We recognize that there are significant interests at play in this discussion. My colleague Ray Pennings noted in our 2003 “Competitively Working” paper that, “Given the significant dollars, organizational reputations, and market shares at stake for the various companies, unions, and associations involved in Canadian industrial construction, sorting through the spin is an inevitable necessity for any publicly held discussion about labour relations” and the role of infrastructure funding.
Governments have a significant task to sort through the spin and recognize that open tendering is a strategic concern for the country. It is connected to the heart of the country's jobs and training program, a program that has been laid out by this government. It will help engage diverse communities such as aboriginals. Open tendering will assist responsible resource extraction and it will ensure that Canada's infrastructure deficit is brought back to surplus in an affordable and fair manner, combined with increased funding.
This is a question of whether we're going to live up to our reputation as a country that recognizes diversity, encourages innovation, and promotes excellence. As such, we have three recommendations.
The first is that a study be commissioned to examine the cost savings that the federal government stands to gain from open tendering or making open tendering a requirement.
The second is that the government make reception of federal infrastructure funds conditional on opening public tenders to all qualified bidders regardless of the labour affiliation of their employees, except in jurisdictions that are prevented by provincial law from doing so.

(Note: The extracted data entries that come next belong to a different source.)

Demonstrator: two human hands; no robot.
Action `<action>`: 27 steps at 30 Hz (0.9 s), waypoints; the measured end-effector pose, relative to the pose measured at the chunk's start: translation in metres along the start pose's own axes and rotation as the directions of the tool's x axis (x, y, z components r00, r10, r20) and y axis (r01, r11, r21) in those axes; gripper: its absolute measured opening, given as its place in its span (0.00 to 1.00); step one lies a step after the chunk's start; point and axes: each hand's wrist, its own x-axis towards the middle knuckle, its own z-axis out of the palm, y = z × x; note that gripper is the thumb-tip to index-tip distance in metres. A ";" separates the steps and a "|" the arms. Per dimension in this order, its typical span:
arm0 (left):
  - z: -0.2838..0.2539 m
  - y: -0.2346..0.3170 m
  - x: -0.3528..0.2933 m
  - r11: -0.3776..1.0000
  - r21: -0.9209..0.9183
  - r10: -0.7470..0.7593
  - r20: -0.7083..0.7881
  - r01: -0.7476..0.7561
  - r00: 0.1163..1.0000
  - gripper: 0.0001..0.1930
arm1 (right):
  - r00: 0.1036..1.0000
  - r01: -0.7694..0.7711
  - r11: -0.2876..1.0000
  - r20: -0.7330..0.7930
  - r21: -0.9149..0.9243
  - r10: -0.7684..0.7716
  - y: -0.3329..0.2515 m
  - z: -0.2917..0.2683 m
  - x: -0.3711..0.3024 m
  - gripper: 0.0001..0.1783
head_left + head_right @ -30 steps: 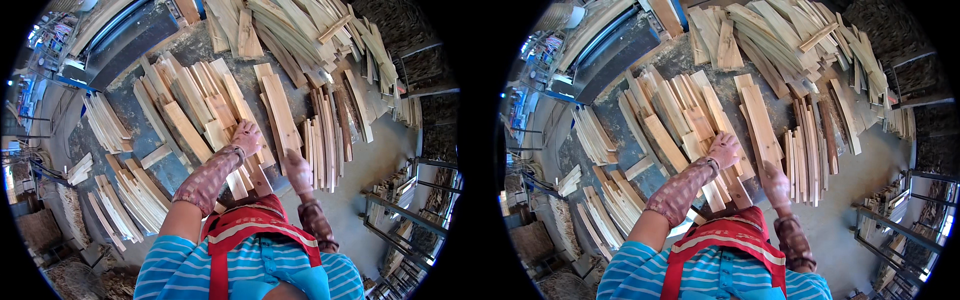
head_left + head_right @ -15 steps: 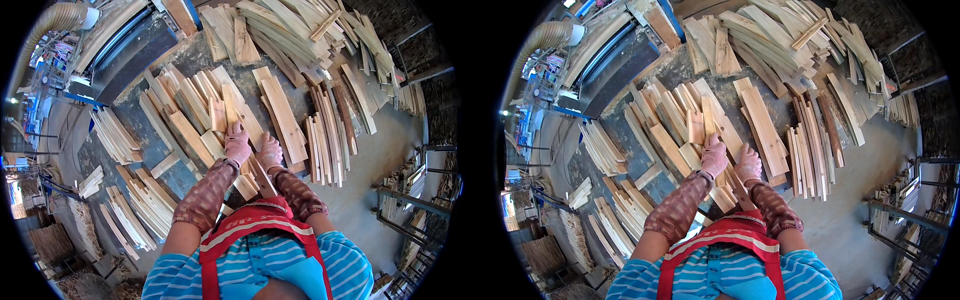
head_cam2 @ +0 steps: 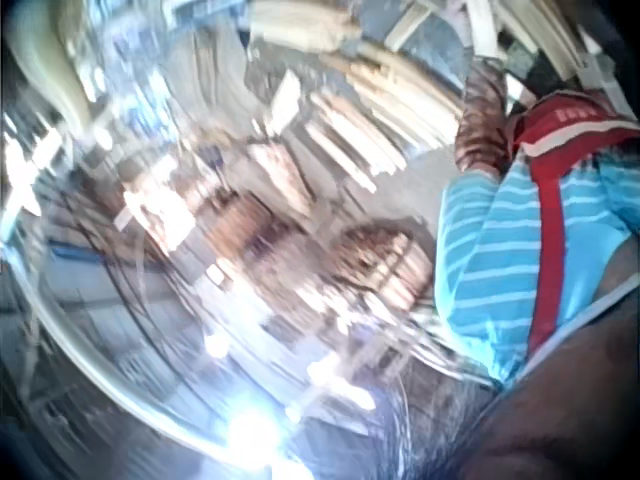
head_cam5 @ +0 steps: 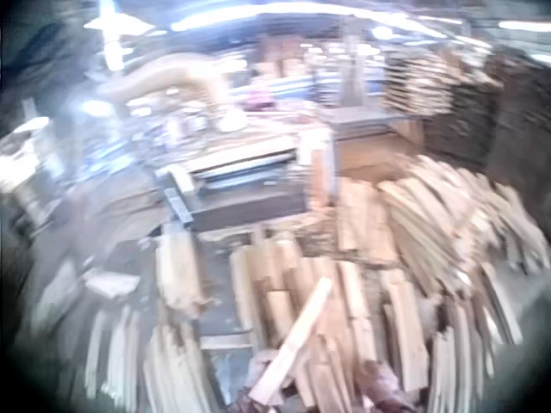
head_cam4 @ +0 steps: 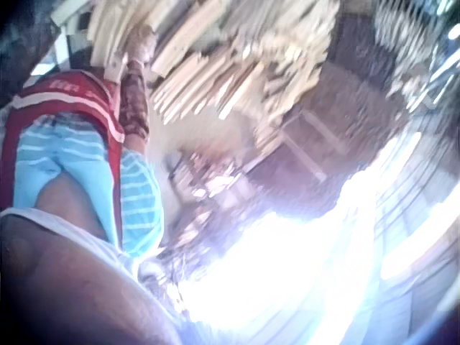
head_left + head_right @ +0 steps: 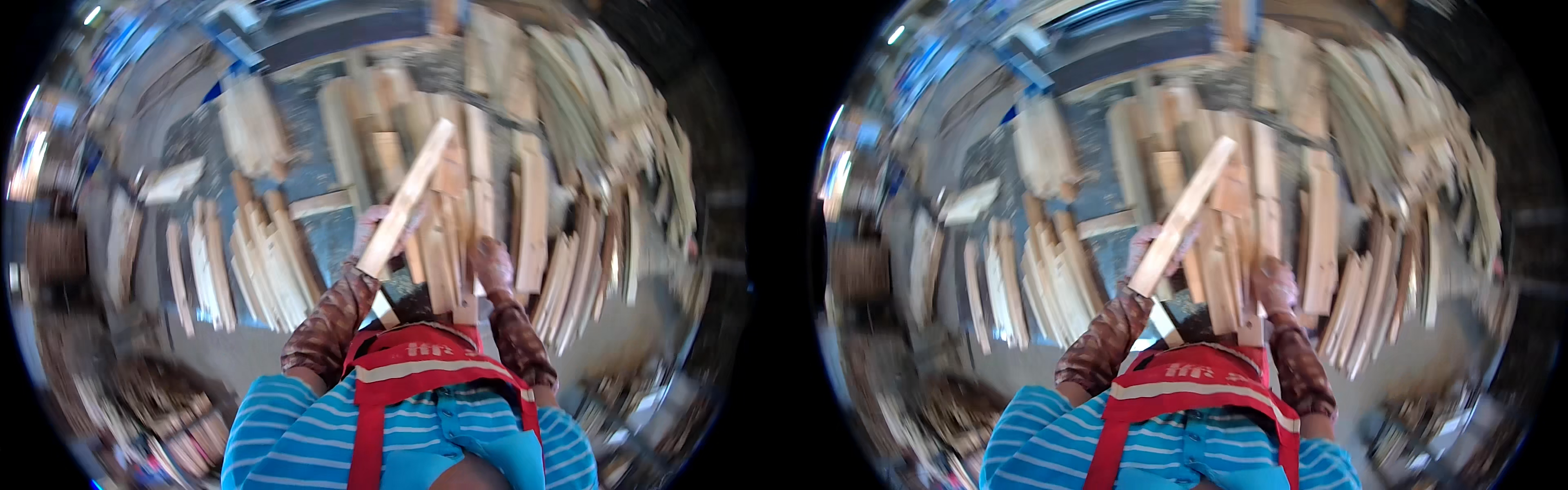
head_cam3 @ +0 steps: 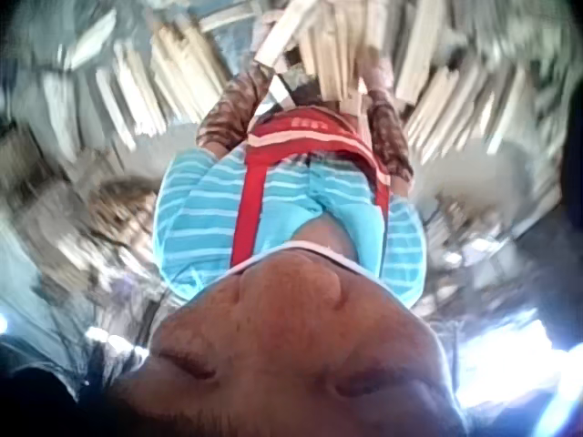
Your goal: The person sorts and stacks light-colored wooden planks on a workbench and a metal rack in a workshop. They repeatedly pick up planks, align them, and place them into neat piles, occasionally moving between the bench and the rack.
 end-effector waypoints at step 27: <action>-0.326 0.243 -0.341 0.188 0.609 0.967 -0.250 0.770 -0.039 0.20 | 0.978 -0.118 0.814 -0.075 0.569 0.194 -0.027 0.008 -0.013 0.24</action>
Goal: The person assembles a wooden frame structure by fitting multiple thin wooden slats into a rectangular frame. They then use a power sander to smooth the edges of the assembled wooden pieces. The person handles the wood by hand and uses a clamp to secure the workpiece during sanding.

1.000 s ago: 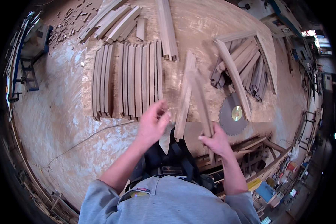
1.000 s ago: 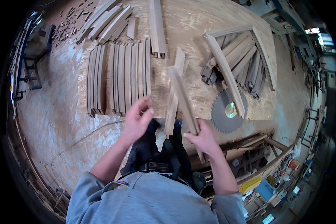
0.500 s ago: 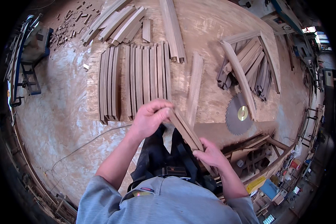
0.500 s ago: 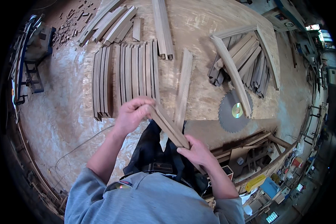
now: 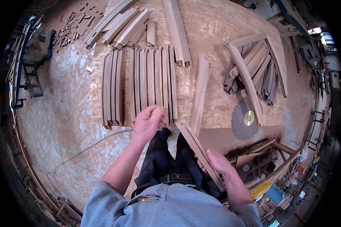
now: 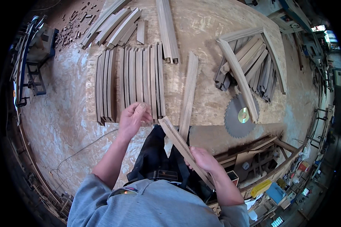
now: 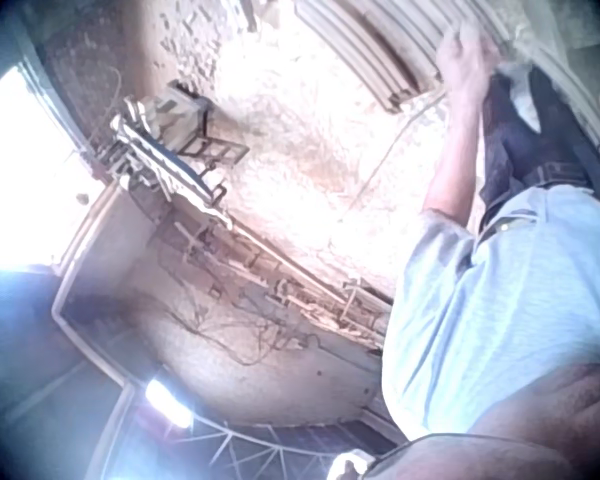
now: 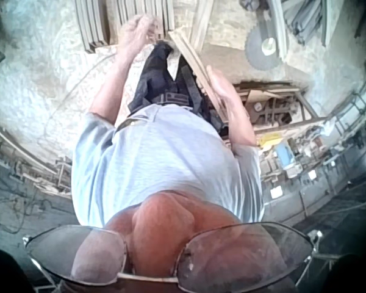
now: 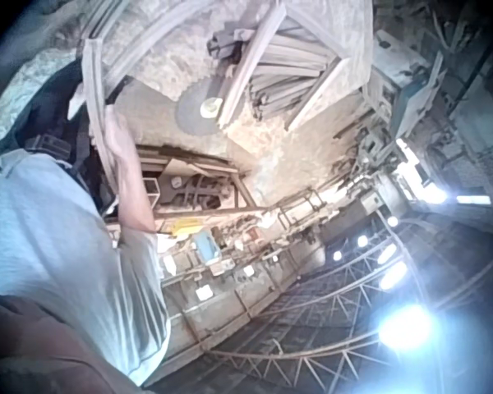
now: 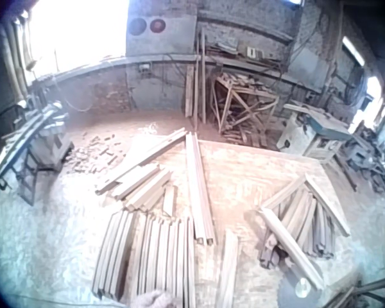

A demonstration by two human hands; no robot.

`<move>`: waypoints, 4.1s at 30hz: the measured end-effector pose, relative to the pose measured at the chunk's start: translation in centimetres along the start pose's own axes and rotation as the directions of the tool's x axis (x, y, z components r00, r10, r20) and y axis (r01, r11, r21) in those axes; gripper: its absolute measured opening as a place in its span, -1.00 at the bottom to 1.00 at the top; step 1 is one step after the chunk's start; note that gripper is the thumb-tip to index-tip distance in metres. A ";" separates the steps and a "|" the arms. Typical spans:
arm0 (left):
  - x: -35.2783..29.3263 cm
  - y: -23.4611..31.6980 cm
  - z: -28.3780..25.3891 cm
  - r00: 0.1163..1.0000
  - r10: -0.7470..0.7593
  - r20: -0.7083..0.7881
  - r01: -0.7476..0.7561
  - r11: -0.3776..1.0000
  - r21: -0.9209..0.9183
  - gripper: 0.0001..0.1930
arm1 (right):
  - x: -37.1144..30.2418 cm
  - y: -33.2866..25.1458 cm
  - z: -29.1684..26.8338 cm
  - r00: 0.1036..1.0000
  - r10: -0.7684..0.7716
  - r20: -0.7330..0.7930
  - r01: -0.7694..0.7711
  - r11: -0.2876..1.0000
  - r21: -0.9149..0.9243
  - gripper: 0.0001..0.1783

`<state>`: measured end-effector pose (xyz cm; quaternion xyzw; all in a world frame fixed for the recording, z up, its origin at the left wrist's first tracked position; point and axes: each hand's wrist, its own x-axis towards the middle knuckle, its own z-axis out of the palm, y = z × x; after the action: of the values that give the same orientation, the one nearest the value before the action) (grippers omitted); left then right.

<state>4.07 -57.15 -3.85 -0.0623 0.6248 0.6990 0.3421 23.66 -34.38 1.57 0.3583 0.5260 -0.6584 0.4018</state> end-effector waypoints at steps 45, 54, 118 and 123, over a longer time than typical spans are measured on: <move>4.5 0.3 -0.3 0.772 0.622 0.132 -0.292 0.162 0.943 -0.45 | 1.7 2.6 -1.2 0.985 -0.102 -0.137 0.122 0.982 0.141 -0.64; 7.0 0.2 2.2 0.772 0.594 0.228 -0.336 0.076 0.939 -0.44 | 1.8 3.4 -1.6 0.984 -0.110 -0.141 0.134 0.975 0.178 -0.63; -6.5 5.2 10.3 0.958 0.225 0.176 -0.274 0.542 0.795 -0.34 | -8.5 -5.8 -9.0 0.735 -0.620 -0.274 0.487 0.764 -0.423 -0.37; -7.1 5.3 11.5 0.950 0.220 0.222 -0.298 0.421 0.857 -0.34 | -8.9 -4.7 -10.1 0.742 -0.624 -0.245 0.486 0.752 -0.446 -0.40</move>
<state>10.41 -49.36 6.64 0.2464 0.8833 0.3215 0.2361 23.67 -22.53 9.50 0.2238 0.7860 -0.5611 0.1312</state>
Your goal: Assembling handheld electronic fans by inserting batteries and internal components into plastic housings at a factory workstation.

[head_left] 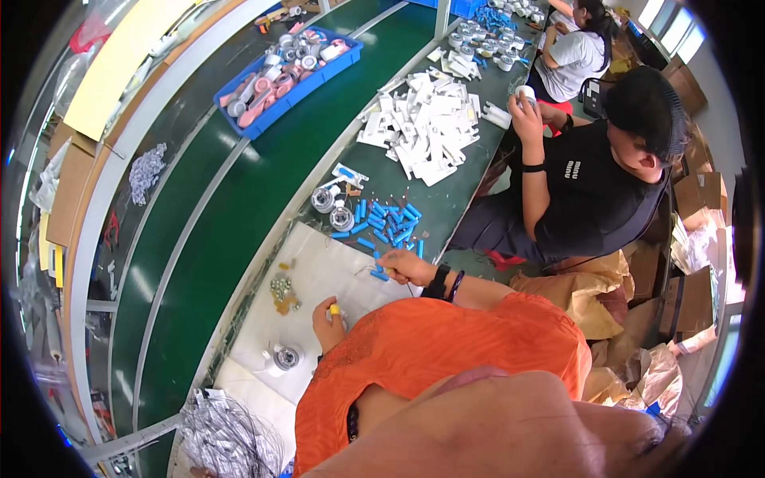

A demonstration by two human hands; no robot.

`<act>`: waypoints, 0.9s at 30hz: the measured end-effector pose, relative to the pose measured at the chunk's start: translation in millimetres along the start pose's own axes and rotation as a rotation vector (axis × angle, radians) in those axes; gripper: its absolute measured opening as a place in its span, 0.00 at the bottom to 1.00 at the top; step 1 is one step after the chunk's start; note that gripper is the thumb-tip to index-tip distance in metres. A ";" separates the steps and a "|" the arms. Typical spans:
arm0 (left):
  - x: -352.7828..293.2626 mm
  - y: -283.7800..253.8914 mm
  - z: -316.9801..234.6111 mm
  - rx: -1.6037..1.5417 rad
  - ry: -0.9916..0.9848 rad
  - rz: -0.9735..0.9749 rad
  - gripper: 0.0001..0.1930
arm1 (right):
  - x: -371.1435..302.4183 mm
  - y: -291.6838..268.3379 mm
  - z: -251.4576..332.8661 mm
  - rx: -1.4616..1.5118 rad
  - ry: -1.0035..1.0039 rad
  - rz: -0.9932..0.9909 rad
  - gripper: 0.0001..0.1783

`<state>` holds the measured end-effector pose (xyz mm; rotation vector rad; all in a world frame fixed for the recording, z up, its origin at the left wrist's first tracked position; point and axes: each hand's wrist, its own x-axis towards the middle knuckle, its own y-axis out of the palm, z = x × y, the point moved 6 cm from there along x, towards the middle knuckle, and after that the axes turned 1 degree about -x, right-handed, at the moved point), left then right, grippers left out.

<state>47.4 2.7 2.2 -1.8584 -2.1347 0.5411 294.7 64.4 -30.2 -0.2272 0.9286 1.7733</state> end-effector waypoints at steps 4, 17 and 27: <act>1.1 2.4 -11.7 0.040 0.011 0.026 0.15 | 1.9 -2.5 -1.9 0.002 0.003 -0.004 0.12; -10.1 -9.9 -5.5 0.026 0.085 -0.050 0.13 | -14.1 20.3 23.8 -0.060 -0.035 -0.063 0.13; -25.5 -12.4 8.1 -0.047 0.037 -0.094 0.12 | -46.1 60.7 249.6 -0.348 -0.847 -0.253 0.09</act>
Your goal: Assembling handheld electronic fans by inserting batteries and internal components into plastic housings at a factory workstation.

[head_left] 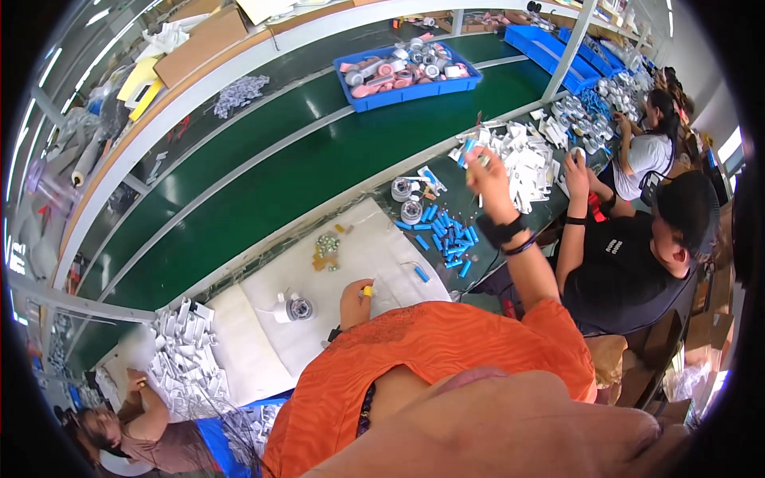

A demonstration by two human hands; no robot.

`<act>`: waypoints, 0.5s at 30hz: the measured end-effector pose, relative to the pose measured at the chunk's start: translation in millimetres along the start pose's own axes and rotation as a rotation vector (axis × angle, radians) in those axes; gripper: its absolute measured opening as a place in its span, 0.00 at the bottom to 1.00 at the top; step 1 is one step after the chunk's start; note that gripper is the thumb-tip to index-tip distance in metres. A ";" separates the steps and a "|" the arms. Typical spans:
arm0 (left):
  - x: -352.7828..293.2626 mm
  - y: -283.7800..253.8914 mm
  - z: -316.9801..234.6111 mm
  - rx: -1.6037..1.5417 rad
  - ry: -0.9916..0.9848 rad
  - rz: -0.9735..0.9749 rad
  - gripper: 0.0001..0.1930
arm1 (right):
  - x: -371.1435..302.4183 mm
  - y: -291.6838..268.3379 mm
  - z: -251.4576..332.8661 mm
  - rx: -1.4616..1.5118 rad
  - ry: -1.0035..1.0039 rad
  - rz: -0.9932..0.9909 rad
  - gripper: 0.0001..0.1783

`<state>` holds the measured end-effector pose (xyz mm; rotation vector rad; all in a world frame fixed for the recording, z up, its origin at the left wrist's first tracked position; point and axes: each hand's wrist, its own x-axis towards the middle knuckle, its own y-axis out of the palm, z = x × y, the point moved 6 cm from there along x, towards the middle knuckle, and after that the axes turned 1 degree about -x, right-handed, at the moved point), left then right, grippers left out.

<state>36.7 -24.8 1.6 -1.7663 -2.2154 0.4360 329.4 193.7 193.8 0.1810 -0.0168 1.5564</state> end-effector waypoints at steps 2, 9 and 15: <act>-2.5 -5.4 5.8 -0.016 -0.010 -0.034 0.12 | 28.7 -4.9 48.4 -0.027 -0.204 -0.028 0.10; -0.9 -19.1 15.2 -0.075 -0.022 -0.113 0.11 | 148.3 -40.2 127.1 0.025 -0.430 -0.183 0.10; 10.0 -19.8 29.3 -0.093 -0.046 -0.188 0.11 | 268.4 -68.3 168.1 0.106 -0.439 -0.203 0.12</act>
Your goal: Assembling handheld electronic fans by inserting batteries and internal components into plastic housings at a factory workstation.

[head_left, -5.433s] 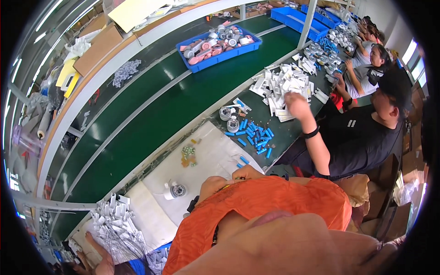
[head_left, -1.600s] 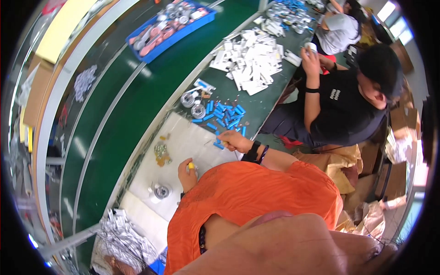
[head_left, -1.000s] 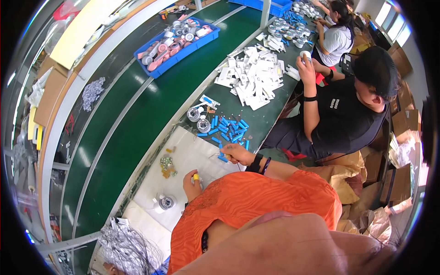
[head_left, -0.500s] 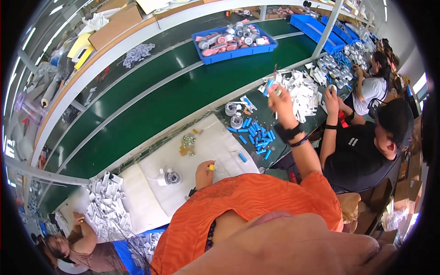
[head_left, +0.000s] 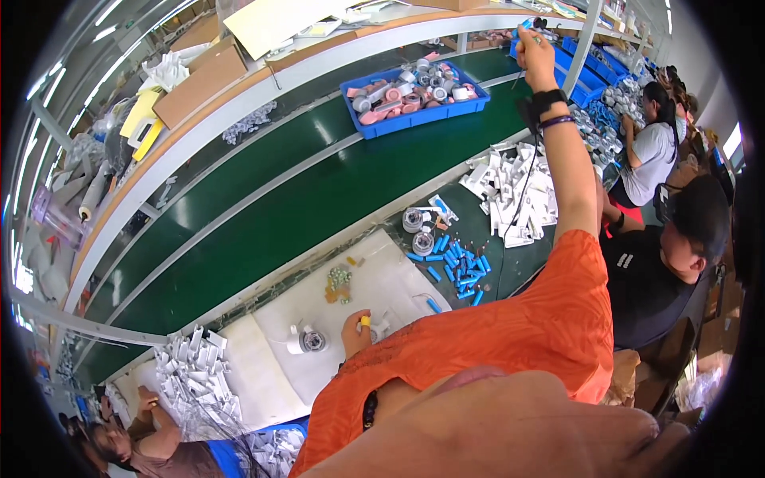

Places where it's a voluntary signing on to a project labour agreement that would close bidders out should not receive federal funding. Jurisdictions that are currently handcuffed by that because of provincial labour law should still be eligible.
The third is that the government initiate meetings with provincial counterparts to determine ways to ensure fair, open, and transparent bidding on projects receiving federal funds with a particular emphasis on removing barriers to multiple labour pools.
Thanks for your attention. I welcome your questions.